══ THE DATA ══
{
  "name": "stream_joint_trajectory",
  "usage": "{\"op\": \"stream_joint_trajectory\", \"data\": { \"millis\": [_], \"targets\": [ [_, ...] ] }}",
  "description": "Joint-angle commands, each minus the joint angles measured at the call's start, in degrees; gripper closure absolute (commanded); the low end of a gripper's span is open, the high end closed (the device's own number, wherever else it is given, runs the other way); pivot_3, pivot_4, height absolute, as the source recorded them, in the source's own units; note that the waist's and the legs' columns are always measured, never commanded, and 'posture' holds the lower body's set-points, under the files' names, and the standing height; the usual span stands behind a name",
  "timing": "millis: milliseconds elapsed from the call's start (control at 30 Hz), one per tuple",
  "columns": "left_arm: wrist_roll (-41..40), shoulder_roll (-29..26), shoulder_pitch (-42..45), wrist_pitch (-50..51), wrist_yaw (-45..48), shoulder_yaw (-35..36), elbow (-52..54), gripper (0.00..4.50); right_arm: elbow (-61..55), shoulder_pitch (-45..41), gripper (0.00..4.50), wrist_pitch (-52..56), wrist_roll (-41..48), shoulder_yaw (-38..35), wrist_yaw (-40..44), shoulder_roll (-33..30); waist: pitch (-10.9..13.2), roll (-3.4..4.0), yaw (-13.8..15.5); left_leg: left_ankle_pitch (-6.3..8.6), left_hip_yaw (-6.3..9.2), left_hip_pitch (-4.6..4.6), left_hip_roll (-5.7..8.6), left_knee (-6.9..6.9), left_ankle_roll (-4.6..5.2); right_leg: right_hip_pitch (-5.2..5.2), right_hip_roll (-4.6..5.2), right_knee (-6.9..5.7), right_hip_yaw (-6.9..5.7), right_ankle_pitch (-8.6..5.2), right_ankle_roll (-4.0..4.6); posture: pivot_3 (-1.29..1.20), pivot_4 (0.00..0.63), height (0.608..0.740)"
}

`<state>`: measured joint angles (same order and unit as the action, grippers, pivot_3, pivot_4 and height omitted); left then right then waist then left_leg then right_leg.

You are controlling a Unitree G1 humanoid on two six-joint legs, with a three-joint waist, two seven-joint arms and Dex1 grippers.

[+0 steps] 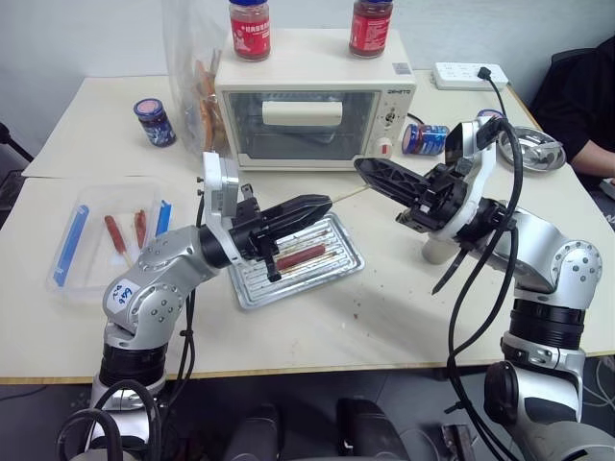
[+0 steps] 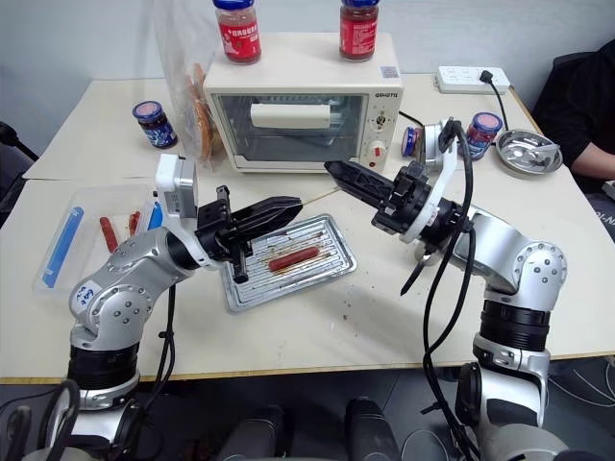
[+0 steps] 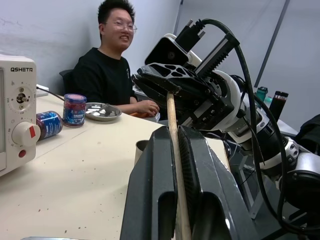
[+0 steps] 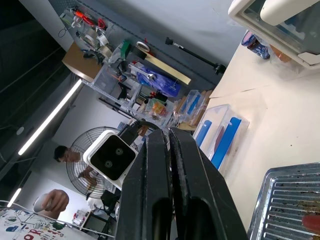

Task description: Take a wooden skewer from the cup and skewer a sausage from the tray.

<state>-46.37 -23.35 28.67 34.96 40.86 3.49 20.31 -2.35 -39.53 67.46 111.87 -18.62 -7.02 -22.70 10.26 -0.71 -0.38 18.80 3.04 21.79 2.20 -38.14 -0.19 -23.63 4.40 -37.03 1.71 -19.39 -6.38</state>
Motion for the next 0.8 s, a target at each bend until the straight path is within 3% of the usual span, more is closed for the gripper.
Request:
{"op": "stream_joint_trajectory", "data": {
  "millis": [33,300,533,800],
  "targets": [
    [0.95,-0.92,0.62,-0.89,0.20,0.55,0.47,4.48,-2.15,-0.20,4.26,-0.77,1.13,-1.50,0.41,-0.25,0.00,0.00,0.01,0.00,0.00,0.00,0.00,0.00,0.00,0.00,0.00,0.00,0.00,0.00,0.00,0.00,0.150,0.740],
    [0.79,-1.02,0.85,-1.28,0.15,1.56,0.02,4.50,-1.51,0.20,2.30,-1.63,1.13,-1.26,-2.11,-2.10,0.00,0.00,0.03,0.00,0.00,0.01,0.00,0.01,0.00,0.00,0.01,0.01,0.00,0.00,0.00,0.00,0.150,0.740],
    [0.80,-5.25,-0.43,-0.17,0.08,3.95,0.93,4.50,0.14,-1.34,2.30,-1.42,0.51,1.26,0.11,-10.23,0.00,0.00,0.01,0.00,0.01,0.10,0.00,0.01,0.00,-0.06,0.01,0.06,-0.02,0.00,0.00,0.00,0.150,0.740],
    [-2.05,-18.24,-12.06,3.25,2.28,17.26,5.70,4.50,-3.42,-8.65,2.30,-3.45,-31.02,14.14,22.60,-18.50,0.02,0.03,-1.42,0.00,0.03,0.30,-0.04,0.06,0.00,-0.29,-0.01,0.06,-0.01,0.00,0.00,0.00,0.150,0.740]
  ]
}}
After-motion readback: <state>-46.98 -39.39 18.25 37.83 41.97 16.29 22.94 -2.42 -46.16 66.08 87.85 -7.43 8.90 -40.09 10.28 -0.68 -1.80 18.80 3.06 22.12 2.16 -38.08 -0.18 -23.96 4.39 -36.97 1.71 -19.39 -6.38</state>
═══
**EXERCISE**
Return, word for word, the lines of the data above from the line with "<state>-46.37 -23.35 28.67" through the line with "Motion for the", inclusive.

**COMPLETED EXERCISE**
<state>-46.37 -23.35 28.67 34.96 40.86 3.49 20.31 -2.35 -39.53 67.46 111.87 -18.62 -7.02 -22.70 10.26 -0.71 -0.38 18.80 3.04 21.79 2.20 -38.14 -0.19 -23.63 4.40 -37.03 1.71 -19.39 -6.38</state>
Motion for the next 0.8 s, a target at each bend until the straight path is within 3% of the usual span, more is closed for the gripper.

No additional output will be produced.